======== Task input ========

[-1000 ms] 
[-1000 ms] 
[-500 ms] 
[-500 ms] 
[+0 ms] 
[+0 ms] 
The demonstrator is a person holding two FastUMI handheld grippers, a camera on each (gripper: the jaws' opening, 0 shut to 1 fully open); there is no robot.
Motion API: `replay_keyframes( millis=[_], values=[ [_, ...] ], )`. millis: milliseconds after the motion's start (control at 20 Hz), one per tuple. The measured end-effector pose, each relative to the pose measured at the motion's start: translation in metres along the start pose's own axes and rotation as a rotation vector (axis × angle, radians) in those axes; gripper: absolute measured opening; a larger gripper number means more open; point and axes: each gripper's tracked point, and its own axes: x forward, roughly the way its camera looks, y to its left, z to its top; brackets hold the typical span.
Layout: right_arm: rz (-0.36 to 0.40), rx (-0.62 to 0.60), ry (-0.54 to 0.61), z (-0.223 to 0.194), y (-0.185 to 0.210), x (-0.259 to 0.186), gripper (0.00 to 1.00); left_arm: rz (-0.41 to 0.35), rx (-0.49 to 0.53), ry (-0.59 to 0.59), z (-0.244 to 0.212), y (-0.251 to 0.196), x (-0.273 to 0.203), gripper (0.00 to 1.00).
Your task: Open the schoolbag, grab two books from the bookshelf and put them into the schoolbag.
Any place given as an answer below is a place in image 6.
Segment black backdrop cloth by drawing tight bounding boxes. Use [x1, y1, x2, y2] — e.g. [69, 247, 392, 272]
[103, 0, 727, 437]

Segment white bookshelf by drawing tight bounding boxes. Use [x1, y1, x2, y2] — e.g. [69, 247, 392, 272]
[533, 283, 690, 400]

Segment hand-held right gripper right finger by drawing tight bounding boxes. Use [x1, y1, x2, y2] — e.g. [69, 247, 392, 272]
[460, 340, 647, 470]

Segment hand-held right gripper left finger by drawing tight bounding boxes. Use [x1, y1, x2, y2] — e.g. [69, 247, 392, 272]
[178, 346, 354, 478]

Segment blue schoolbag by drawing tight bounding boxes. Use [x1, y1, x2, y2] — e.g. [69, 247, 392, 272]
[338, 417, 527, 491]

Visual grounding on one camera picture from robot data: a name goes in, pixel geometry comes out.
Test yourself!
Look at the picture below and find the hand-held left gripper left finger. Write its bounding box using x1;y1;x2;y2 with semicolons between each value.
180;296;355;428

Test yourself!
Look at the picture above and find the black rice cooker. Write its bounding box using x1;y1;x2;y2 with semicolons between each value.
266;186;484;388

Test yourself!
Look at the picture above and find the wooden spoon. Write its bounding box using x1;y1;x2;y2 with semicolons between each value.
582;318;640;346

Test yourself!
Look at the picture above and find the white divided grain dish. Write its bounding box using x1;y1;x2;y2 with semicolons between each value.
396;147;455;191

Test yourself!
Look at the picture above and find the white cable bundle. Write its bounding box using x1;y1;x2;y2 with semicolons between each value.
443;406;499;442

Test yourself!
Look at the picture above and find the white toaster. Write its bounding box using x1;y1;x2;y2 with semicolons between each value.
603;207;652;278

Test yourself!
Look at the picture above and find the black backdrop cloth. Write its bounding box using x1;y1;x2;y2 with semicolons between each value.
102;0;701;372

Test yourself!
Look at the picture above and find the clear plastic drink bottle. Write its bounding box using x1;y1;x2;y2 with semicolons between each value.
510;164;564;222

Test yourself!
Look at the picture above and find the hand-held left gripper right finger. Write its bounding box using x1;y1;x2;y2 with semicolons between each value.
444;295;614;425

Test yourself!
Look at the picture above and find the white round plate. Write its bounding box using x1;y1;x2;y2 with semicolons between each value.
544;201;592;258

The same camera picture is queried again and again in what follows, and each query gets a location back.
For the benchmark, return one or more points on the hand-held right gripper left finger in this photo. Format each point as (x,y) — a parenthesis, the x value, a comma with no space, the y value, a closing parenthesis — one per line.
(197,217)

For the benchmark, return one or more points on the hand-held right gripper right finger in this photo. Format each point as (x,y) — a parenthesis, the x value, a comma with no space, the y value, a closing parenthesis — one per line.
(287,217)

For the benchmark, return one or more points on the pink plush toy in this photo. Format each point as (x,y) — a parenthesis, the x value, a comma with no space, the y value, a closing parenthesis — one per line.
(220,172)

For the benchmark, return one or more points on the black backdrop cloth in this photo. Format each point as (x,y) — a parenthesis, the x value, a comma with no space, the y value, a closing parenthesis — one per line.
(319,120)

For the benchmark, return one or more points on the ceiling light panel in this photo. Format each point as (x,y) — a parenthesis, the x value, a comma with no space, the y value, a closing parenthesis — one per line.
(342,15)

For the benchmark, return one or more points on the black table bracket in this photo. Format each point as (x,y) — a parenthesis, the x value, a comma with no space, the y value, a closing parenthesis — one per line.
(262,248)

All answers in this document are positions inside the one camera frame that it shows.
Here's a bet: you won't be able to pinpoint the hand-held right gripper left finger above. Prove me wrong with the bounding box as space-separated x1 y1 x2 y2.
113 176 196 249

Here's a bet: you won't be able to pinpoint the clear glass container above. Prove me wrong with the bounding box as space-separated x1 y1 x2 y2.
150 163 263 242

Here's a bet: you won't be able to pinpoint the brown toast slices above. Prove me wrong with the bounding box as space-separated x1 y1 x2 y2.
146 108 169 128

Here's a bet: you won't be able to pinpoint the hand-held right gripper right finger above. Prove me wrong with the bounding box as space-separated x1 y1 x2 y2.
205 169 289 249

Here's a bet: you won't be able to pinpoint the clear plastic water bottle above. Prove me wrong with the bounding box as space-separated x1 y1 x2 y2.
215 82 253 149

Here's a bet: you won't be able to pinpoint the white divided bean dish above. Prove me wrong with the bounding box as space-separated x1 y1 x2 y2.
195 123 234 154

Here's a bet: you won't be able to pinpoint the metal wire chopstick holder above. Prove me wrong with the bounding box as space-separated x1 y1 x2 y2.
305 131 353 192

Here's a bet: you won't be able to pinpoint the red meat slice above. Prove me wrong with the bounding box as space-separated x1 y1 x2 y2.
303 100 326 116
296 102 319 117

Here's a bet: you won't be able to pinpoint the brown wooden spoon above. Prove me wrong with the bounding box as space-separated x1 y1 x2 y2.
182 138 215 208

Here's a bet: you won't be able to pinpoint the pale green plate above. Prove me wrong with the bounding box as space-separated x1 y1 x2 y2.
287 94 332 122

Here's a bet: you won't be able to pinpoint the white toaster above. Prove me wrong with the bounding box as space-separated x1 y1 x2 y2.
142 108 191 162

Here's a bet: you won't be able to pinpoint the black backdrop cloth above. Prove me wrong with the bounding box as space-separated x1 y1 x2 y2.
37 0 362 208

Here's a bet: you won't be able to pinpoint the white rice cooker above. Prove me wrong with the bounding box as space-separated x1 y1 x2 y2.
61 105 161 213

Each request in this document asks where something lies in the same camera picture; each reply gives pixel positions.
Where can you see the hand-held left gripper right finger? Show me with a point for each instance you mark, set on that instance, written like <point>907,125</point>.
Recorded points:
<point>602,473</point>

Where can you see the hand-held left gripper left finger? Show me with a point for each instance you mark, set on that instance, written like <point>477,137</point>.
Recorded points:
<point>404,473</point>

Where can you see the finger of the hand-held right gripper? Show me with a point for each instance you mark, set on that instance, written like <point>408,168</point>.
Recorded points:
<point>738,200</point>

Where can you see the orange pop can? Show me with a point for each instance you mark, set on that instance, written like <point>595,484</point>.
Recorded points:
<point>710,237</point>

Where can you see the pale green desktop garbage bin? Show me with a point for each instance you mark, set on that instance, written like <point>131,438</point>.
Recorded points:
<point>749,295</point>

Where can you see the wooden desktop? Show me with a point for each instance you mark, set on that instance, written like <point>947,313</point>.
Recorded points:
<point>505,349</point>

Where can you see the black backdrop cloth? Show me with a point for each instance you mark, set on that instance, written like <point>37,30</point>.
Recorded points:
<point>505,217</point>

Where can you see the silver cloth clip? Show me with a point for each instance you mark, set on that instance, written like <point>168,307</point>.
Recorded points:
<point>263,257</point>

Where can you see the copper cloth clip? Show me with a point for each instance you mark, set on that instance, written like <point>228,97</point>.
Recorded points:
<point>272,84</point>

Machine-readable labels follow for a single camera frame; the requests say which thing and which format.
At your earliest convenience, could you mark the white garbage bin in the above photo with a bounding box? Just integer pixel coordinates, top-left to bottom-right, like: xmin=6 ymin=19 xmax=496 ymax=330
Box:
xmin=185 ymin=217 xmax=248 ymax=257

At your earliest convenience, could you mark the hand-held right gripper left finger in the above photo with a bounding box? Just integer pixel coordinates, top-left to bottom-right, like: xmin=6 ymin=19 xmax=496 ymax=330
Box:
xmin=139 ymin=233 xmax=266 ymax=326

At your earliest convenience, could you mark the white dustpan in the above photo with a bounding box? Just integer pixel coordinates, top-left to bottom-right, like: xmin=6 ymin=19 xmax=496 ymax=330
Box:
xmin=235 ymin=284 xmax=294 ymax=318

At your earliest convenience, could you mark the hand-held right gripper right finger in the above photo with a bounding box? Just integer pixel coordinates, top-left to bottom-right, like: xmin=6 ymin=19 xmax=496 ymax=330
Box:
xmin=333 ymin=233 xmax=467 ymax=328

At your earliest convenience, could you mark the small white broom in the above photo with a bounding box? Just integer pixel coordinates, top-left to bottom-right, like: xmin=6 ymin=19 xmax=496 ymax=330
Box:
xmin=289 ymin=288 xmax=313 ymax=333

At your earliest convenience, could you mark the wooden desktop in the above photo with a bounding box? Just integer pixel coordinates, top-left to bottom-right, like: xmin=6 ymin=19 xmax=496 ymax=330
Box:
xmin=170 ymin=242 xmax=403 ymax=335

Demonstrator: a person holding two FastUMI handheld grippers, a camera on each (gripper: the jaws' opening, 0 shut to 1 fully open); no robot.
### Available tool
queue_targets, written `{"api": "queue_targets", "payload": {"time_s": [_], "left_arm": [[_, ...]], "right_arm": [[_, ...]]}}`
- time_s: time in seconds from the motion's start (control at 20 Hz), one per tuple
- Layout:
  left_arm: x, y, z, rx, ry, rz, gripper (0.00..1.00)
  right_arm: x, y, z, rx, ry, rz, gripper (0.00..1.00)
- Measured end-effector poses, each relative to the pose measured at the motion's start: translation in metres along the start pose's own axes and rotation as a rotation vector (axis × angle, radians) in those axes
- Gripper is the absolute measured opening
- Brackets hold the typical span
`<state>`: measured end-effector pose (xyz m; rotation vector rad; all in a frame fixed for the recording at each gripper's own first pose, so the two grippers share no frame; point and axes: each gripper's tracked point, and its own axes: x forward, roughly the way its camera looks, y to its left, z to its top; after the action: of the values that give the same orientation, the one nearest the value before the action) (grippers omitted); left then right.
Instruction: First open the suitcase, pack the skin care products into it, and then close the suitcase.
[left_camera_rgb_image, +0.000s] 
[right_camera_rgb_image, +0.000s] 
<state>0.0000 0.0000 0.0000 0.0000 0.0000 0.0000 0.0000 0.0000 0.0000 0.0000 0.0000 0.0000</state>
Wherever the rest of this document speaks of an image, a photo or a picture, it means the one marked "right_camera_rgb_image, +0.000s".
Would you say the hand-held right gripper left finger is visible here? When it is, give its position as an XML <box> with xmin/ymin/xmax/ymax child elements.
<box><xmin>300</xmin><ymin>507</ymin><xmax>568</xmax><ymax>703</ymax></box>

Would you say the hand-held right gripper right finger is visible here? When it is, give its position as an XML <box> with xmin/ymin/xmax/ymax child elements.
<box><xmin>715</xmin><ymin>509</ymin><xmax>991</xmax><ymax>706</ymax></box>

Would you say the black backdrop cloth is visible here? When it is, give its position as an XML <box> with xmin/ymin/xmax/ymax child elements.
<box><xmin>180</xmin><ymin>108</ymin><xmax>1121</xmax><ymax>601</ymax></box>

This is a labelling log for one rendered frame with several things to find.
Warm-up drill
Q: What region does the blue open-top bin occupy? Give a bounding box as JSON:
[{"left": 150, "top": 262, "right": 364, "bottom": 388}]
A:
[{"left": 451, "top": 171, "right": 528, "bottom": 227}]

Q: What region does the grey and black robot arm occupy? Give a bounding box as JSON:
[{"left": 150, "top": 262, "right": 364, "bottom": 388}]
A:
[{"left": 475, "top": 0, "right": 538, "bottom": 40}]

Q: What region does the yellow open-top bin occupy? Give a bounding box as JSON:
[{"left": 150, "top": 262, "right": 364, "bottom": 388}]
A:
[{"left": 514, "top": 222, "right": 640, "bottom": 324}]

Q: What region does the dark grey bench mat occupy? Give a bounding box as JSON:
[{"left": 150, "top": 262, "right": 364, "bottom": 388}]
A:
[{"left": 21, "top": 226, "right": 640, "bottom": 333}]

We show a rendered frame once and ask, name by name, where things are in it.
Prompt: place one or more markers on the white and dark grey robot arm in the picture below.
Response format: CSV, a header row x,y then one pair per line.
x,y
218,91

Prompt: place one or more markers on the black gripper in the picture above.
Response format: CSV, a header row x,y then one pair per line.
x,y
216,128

========

### [Required work]
The expected answer is an exact copy of the lines above, beginning at the line with "Where can you see the hand-held left gripper left" and ending at the line with "<point>710,237</point>", with both ends in.

### [Solution]
Where can you see the hand-held left gripper left finger? Show me with a point for each instance you mark, set on that instance, written like <point>477,137</point>.
Recorded points:
<point>404,473</point>

Where can you see the finger of the hand-held right gripper? Show me with a point for each instance you mark, set on that instance, written like <point>408,168</point>.
Recorded points:
<point>738,200</point>

Where can you see the orange pop can? Show me with a point for each instance you mark, set on that instance, written like <point>595,484</point>.
Recorded points:
<point>710,237</point>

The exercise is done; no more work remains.